Togliere il disturbo. Se a scuola non studia più nessuno, se l’amore per la cultura si è volatilizzato, cosa ci stanno a fare gli insegnanti in aula? Non è meglio che lascino gli studenti al loro mondo fatato di Facebook, sms, feste, vestiti all’ultima moda? Lo sfogo di Paola Mastrocola è tutto nel titolo del suo libro: Togliamo il disturbo. La scrittrice/insegnante di Torino alza bandiera bianca. E come non darle torto? Sembra che le sue classi siano branchi di studenti amorfi, nullafacenti e lontani anni luce da Tasso, Dante, Montale. Come non darle ragione poi, sulla preparazione miserevole degli alunni liceali italiani?
Ma il j’accuse della Mastrocola va oltre: si spinge a dire che il cuore dei ragazzi è oggi chiuso all’esperienza della lettura e della grande poesia. La vita dei ragazzi devia drasticamente dal raccoglimento necessario a un sentire profondo. In altre parole, lo stile di vita degli adolescenti di oggi rende difficile lo studio, l’approfondimento e la conoscenza della lingua, della grammatica, della sintassi, del lessico.

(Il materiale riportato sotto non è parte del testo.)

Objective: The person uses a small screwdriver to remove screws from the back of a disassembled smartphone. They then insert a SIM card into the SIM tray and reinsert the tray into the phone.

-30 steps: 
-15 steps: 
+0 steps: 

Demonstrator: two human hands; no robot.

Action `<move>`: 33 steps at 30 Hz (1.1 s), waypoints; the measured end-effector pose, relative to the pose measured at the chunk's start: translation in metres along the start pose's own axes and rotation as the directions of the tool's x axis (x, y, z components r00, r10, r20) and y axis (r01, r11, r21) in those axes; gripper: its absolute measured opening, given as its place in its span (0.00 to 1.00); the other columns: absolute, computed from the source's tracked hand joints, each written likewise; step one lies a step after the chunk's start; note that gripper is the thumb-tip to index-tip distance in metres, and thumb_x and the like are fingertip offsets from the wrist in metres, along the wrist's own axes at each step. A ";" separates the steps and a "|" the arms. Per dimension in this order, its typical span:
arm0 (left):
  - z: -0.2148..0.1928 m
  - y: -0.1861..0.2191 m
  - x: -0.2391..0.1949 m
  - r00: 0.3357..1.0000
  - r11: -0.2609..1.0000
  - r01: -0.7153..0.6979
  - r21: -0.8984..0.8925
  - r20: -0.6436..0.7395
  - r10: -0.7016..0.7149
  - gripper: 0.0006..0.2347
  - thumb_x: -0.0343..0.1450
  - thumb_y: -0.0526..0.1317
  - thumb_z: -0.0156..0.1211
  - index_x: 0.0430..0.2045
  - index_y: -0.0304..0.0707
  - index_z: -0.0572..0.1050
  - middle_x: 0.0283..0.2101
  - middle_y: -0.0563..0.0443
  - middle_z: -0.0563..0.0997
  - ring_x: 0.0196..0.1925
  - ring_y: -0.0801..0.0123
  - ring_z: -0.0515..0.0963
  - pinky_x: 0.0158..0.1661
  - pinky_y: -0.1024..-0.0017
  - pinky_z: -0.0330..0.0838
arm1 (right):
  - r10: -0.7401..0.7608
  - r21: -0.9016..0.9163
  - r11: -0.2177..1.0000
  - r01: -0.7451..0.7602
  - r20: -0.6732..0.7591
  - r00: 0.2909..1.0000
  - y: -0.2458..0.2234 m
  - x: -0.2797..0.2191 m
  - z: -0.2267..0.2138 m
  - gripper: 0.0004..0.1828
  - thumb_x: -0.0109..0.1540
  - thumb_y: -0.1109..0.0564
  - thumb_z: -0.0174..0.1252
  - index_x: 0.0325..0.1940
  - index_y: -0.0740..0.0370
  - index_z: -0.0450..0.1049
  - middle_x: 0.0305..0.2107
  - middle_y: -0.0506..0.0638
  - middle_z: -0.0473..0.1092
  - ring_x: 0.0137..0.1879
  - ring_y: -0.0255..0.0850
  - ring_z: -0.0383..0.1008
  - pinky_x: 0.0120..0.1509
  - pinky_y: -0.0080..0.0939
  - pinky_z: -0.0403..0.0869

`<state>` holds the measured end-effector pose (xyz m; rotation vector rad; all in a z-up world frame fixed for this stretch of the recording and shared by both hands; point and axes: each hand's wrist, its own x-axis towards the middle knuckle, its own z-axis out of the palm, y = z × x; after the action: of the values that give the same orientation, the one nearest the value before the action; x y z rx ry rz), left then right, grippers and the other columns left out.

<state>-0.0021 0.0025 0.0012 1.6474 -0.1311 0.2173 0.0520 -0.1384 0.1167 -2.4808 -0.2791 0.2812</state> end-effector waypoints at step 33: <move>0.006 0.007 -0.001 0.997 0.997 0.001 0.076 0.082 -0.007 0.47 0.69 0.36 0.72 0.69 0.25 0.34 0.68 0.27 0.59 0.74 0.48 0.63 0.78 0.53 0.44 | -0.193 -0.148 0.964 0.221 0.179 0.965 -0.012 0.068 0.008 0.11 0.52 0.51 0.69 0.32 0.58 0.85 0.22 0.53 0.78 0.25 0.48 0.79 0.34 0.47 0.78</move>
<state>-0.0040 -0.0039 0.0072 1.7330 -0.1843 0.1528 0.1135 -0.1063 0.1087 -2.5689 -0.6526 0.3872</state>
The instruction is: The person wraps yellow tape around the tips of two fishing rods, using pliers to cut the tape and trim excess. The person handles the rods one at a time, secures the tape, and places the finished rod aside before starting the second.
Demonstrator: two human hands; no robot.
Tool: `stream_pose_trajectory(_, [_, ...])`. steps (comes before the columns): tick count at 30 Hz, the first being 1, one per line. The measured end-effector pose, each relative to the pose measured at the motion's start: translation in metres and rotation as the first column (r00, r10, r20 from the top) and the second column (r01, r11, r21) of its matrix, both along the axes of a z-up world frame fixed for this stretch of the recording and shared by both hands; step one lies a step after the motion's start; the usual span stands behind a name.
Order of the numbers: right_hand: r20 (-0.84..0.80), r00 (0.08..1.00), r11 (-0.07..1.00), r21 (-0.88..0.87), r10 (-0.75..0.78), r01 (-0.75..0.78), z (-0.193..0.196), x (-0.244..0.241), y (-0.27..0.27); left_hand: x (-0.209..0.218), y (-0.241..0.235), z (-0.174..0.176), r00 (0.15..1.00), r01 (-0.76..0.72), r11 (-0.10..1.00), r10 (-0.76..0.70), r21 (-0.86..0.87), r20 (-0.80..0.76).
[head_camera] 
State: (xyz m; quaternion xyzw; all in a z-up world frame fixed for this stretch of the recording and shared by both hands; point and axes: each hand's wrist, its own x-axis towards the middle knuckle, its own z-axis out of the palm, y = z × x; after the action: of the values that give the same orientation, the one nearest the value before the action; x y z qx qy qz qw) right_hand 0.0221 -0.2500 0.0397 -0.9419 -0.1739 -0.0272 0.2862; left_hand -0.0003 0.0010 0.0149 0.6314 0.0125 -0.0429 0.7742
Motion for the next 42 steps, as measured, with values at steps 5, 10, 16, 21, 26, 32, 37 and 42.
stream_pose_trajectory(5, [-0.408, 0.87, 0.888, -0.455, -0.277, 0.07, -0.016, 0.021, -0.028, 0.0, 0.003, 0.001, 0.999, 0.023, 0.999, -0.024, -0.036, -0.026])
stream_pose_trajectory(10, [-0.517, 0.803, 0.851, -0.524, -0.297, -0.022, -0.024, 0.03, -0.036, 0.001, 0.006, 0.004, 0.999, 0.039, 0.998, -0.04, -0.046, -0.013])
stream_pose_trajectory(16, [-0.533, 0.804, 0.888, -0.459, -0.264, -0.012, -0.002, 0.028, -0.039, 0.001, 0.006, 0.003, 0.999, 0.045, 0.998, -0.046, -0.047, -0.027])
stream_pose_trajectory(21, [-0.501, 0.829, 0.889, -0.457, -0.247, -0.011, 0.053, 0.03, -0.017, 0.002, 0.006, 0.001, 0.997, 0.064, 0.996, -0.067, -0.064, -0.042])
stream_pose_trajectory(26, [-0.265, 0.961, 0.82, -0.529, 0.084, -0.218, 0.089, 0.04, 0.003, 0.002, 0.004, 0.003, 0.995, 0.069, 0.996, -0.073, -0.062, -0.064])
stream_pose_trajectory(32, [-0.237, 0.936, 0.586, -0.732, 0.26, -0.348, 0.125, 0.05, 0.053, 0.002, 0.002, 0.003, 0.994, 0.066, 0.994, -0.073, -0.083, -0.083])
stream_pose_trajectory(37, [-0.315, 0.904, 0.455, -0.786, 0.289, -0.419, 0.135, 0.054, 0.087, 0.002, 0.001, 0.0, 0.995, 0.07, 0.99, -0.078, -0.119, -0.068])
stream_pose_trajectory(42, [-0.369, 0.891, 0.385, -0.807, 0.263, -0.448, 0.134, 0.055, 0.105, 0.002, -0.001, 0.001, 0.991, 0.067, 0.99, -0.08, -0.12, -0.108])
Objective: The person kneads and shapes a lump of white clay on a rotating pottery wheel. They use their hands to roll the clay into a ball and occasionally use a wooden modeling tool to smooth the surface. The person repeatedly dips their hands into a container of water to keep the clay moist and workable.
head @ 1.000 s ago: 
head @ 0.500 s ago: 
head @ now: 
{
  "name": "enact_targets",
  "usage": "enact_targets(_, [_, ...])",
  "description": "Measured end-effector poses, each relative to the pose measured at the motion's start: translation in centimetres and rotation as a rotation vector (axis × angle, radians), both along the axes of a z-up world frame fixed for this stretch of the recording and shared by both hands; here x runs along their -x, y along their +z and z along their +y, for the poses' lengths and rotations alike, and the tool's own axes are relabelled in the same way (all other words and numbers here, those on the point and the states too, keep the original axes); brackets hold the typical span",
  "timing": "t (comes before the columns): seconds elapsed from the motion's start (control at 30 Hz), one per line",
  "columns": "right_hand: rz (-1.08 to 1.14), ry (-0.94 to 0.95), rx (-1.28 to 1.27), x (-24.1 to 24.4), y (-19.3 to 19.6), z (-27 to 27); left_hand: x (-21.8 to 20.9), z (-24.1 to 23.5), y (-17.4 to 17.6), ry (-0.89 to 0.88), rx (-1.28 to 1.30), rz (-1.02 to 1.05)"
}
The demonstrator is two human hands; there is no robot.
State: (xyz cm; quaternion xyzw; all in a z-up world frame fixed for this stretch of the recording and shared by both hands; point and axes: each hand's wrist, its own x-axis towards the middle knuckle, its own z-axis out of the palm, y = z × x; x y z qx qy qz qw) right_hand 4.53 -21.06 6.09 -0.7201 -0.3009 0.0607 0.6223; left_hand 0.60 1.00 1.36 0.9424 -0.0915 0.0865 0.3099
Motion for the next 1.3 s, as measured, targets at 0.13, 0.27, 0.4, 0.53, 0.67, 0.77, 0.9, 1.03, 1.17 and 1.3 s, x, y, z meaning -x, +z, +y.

Le orecchie, ma soprattutto (e molto più spesso) i sentimenti, rimangono serrati di fronte all’arte, alla poesia e a tutto il tesoro di umanità in essa racchiuso.
In questo quadro sconsolato, spunta una domanda: è solo questione di (mancanza di) studio o di una miopia inguaribile di questa generazione verso la bellezza? La Mastrocola risponde che senza il primo non è possibile contemplare la seconda. Senza faticare sui libri per ore e meditare sulle parole non è possibile capire metafore e immagini poetiche.
La presente generazione è quindi votata all’ignoranza letteraria? Alcuni professori hanno risposto per Sintesi a questa domanda. Dice il prof. Gobbi (insegnante liceale di Lettere) che la poesia non è fuggita per sempre dalle classi nostrane. Per farla tornare bisogna però cominciare a «far scoprire un codice comunicativo che è ormai uscito dal circuito della cultura (del mercato editoriale, dei media, della formazione). L’ostacolo, spesso, è la rigidità dei programmi scolastici, di impostazione strutturalista. È difficile far amare qualcosa che appare come un coacervo di figure retoriche, schemi metrici, campi semantici e nulla più; difficile, soprattutto quando si deve verificare ogni passaggio, con lo scrupolo a cui ci hanno ridotti le nuove norme. Se s’insegna che un testo poetico è una specie di rompicapo da sezionare in vista della verifica e nient’altro, è difficile che la poesia venga apprezzata per quello che realmente è».
Anche per Angela Allegra (insegnante di Lettere di Milano) la storia è la stessa: «Abituati ad una società frenetica come la nostra, si fa davvero fatica a far leggere qualcosa di lungo. La poesia però ha un messaggio d’impatto e riesce a toccare l’emotività soggettiva, pur necessitando per esser apprezzata della mediazione dell’insegnante. Non ci sono canali spontanei di fruizione di un messaggio artistico».
Insomma l’educazione ai classici non è impossibile e non è ancora ora di gettare la spugna. Ariosto e Pirandello possono essere portati in aula anche nel 2012, ma a un patto: «Bisogna sempre attualizzare il messaggio del classico che si propone: trovare ciò che di attuale propone e farlo diventare un messaggio per lo studente».
In altre parole, studenti e insegnanti devono venirsi incontro. I secondi devono sapere catturare il cuore e la testa di chi hanno davanti, anche se si tratta di un’orda di adolescenti con in testa solo il calcio e la PlayStation. Gaia Guarienti (insegnante di Lettere al liceo) ha una proposta: «La scuola dovrebbe proporre autori più attuali, senza però dimenticare i classici senza tempo. Dante, ad esempio, è fondamentale: attraverso i suoi scritti ci avviciniamo alle questioni essenziali della vita, dell’anima, della politica, dei problemi dell’oggi. A questo va aggiunto qualcosa di più accattivante, più veloce da leggere, con più energia: Pennac, Stefano Benni, Ammaniti».
I pessimismi sconsolati della Mastrocola non sono dunque rimandati a settembre: la situazione è sconcertante e sembra davvero che la letteratura abbia meno valore nella nostra scuola e cultura. Il professore in classe però non è ancora del tutto impotente: la chiave di volta risiede nella capacità d’investire testi vecchi di domande nuove. L’importante è che i classici siano connessi con la vita, non congelati nell’iperspazio. La poesia rimane insomma, tuttoggi, qualcosa che può ancora cambiare la vita delle persone.